From those smaller studies I went on to make a few larger ones, all pulling from the experiments begun in my initial studies.

This was a series of studio studies which led me to take this small painting practice outside. I find the small size much more manageable than a larger surface would be when painting at the seashore. For example, where I live, during mid-tide, the water level will rise or fall 5 or 6 feet over the course of an hour. As rocks are hidden or revealed by the waves the composition changes completely. This means I have to work quickly. I am still slower in oils than I am in watercolours, but I can more or less complete a 6″x6” study before before my scene is gone.

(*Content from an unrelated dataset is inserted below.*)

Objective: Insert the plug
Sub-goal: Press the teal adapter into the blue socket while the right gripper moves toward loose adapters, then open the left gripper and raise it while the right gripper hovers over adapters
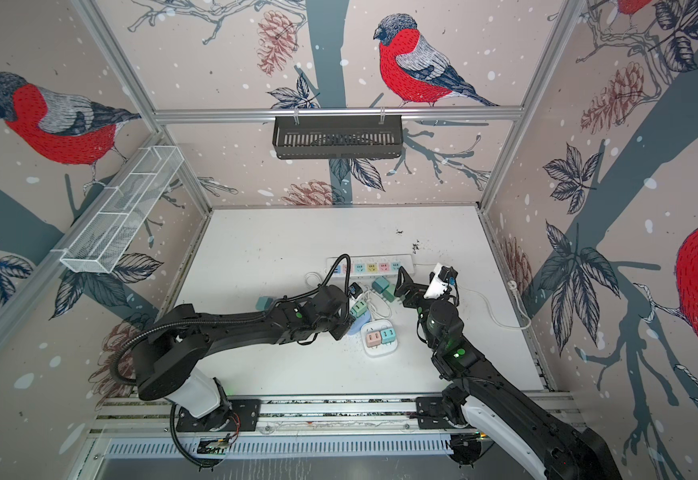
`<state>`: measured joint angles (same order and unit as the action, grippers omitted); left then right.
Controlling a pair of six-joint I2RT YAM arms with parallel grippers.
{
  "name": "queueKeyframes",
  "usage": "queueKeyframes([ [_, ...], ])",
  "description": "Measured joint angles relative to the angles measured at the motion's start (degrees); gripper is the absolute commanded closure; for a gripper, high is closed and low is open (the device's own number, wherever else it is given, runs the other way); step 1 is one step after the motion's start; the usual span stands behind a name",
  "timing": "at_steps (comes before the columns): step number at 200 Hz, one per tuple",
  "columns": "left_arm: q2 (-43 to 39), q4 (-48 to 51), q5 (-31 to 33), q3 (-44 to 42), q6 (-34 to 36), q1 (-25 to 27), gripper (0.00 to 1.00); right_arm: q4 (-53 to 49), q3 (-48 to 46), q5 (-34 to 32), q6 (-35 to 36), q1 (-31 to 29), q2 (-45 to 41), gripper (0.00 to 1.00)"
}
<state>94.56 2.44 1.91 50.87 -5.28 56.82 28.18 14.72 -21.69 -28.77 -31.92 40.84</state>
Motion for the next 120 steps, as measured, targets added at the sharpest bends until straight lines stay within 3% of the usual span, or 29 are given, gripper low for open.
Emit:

I used a palette knife in these, again, so I could work faster. I was painting outside and speed was of the essence.
When I came inside, I could slow down and paint with more intention, and a brush instead of a knife:

Perhaps you can see where some of the observations from my tiny plein air studies are incorporated in this studio painting.
Lately I have come home from a trip where I was lucky enough to spend several days observing classic yachts in a regatta. I sketched on location (again watercolours, faster medium and easier to travel with). When I got home I wanted to paint all the boats. At once! There were so many boats I wanted to paint that I had a hard time choosing just one to start with. I started with a series of small studies so I could paint several of them, quickly, getting familiar with them and figuring out which ones I would want to paint on a larger scale.

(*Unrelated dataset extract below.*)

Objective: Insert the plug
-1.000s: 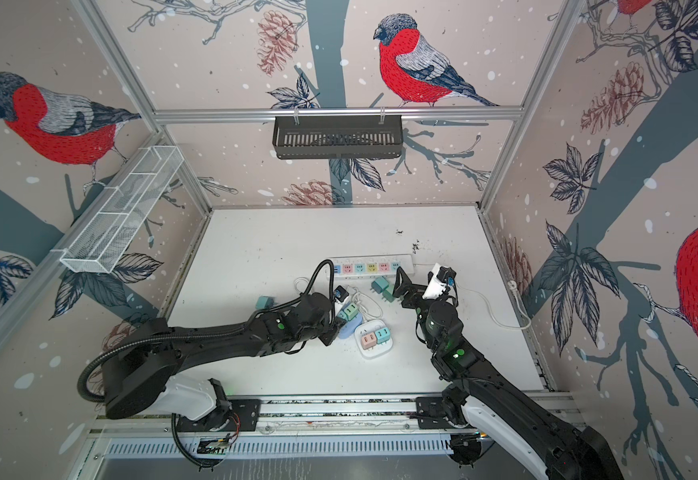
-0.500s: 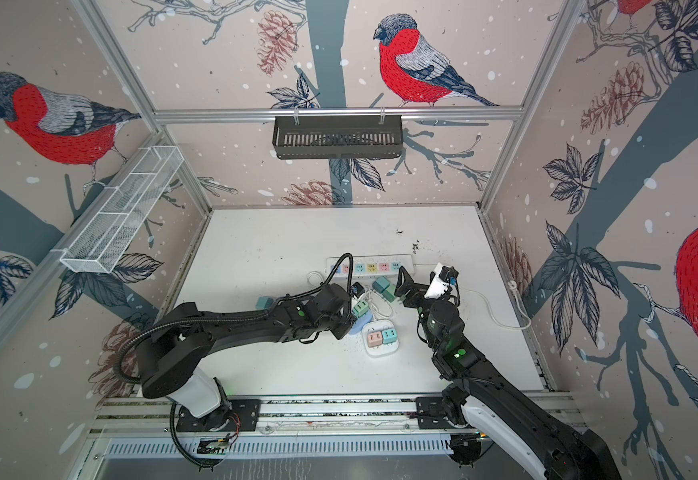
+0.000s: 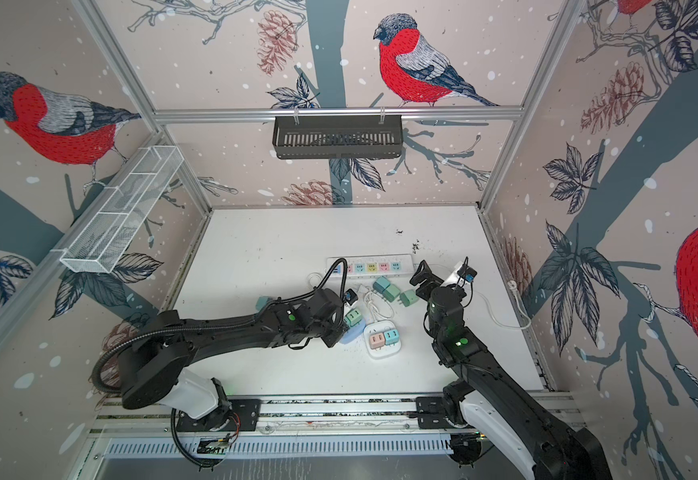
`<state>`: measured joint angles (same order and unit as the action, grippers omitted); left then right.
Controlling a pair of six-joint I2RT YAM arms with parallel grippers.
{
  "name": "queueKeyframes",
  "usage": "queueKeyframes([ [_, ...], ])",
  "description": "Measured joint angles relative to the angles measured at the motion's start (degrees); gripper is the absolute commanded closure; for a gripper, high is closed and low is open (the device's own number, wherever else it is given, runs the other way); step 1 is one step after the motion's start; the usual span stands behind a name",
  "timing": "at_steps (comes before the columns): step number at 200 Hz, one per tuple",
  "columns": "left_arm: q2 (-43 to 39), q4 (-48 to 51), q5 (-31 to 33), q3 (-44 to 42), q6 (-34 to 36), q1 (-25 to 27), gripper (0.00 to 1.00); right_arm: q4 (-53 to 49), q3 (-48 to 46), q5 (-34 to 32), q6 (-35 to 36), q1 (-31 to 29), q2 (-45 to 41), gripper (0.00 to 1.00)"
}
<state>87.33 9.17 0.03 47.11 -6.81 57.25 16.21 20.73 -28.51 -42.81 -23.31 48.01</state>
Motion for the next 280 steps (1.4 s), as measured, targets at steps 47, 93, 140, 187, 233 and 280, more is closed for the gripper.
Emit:
queueKeyframes([
  [47, -6.78, 6.16, 2.43, -2.40, -3.19, 0.04, 0.02, -6.80, 5.86, 7.69, -3.78, 2.97, 10.60, 0.14],
  [93, -22.58, 2.29, 14.47, -3.43, -6.84, 0.04, 0.01, -10.25, 8.35, 12.39, -4.37, 3.08, 17.44, 0.19],
  [140, -38.56, -14.95, 31.04, -11.89, -16.31, 0.04, 0.01, -14.47, 10.03, 17.53, -3.98, 3.08, 23.71, 0.24],
  [187, -47.12, -36.57, 28.46, -24.41, -9.66, -1.01, 0.02, -17.00, 11.45, 20.85, -1.75, 3.06, 28.48, 0.25],
  [233, -46.07, -33.57, 28.44, -11.39, -7.04, -6.84, 0.02, -18.23, 12.70, 20.90, 1.03, 2.97, 32.35, 0.29],
  [280, -47.91, -26.80, 29.92, -11.85, -6.29, -7.28, 0.01, -18.62, 12.76, 20.11, 2.95, 2.82, 34.03, 0.29],
])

The lessons I am learning from these small paintings are important. Even now that I am a relatively newly elevated OPA Signature member, I feel like I still have much to learn about putting down paint. For one example, I have long struggled with backgrounds in my boat paintings. How much do I show? How much do I leave out? How much can I blur out?
If you look closely at the background in the two studies above you’ll see some progression between the first and the second. In the first I was still fixated on showing a discrete tree line whereas in the second I let go of that and discovered the painting doesn’t need it. I don’t know how many times I have read the words of better painters than I saying “simplify, soften edges, paint less not more”, but I had to have that happen in my painting in front of me to absorb what they were expressing.
To restate what I said earlier, it is far easier to experiment, and try risky ideas and be open to
accidental discoveries when producing many works on a smaller and less “precious” surface
than it is by working labouriously on one or two larger paintings.
I’ve taken the atmospheric blurry background from Classic Study II and put it into this painting:

I have left out the cluttered suburban background that was really there, letting me concentrate on the beauty of this elegant ship.
If you have read this hoping for a list of specific lessons I have learned over the years from my small studies, this is where I disappoint you. What I learned might not be the lessons that you will learn. The important message I want to share is: do the work. Experiment. Paint many paintings. Make them small for speed if you need that like I did. Try lots of different ideas. Make lots of paintings. Don’t treat each one like it is headed for a museum, or even a frame. Try something different. Mess up. Try again. Paint something else. Have some fun with the paint. The more you paint the more you will figure this thing out.
As for me, I will keep painting, on surfaces small and large, learning as I go.